Fashion weeks flourished around major capitals back in the ‘60s and have become a larger than life phenomenon which we have now come to know has Spring and Fall shows that are held bi-annually. Add similar menswear and Paris couture shows into the mix, along with pre-fall and resort — the latter being produced and shot without official fashion weeks and we have a total of six fashion weeks being held every year. This system of constantly churning out collections has had a trickle down effect on independent brands as well who are feeling the pressure of having to keep up with their established peers. A recent survey report compiled by Tagwalk had 91% respondents claiming that they would prefer if men and women’s collections had joint shows, while 63% percent of them stating that they would find it out of place if a brand held a big fashion show come September. Trend forecasters are now predicting that collections needs to head in a more seasonless direction going forward, driven by the individual voice of a brand rather than tapping onto seasonal silhouettes. 

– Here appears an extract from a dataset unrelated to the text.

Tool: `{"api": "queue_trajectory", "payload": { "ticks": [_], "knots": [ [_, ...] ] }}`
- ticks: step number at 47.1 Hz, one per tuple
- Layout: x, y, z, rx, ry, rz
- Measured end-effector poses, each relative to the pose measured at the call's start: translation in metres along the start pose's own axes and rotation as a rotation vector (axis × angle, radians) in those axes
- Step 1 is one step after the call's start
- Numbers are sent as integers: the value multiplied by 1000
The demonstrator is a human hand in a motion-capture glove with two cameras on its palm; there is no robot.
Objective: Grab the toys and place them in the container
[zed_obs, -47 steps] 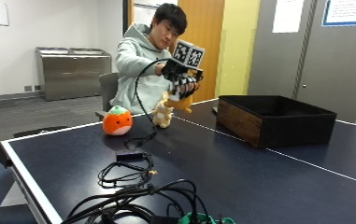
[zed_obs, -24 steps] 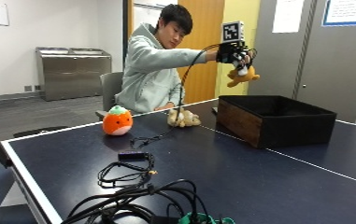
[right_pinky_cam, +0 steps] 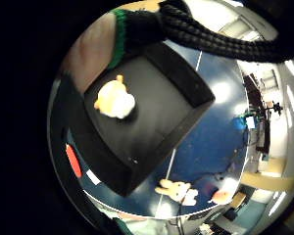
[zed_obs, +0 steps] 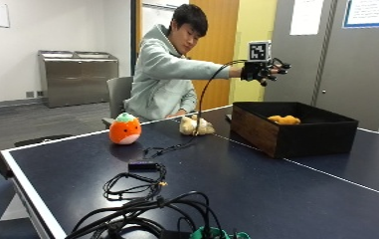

Workers at the bottom of the supply chain 

The fact that garment workers fall at the bottom of the fashion pyramid is not news to any of us, however thousands of them could potentially face poverty if lockdown prolongs any further. The Covid-19 pandemic has been especially damaging to the labour force from countries like Pakistan to Cambodia, Indonesia and Vietnam. While they had temporarily benefitted since a lot of the labour load from China had been redirected to them, that is no longer the case as the virus spread. With retailer cancellations or postponed payments piling up, more than one million garment workers in Bangladesh, the world’s second largest manufacturing country have been furloughed or let go, according to a report released last month by Penn State’s Center for Global Workers’ Rights. The industry is in dire need of applying fairer laws need to across supply chains along with severance packages for employees who could face the risk of being laid-off. 

Call for sustainability

According to Lyst’s latest sustainability report “slow fashion” has generated 90 million social impressions over the past year suggesting the beginning of a shift in shopping behaviours. Globally, people are experiencing moments of reflection and mindfulness in these times of uncertainty, which could further fuel the responsible fashion movement. With reports of a dramatic reduction in air and water pollution amid lockdown, consumers are beginning to see that climate change has been an issue that shouldn’t have taken a pandemic to be realised and dealt with. Hopefully, when the dark cloud of Covid-19 gets lifted from above us, sustainability will become more of a norm.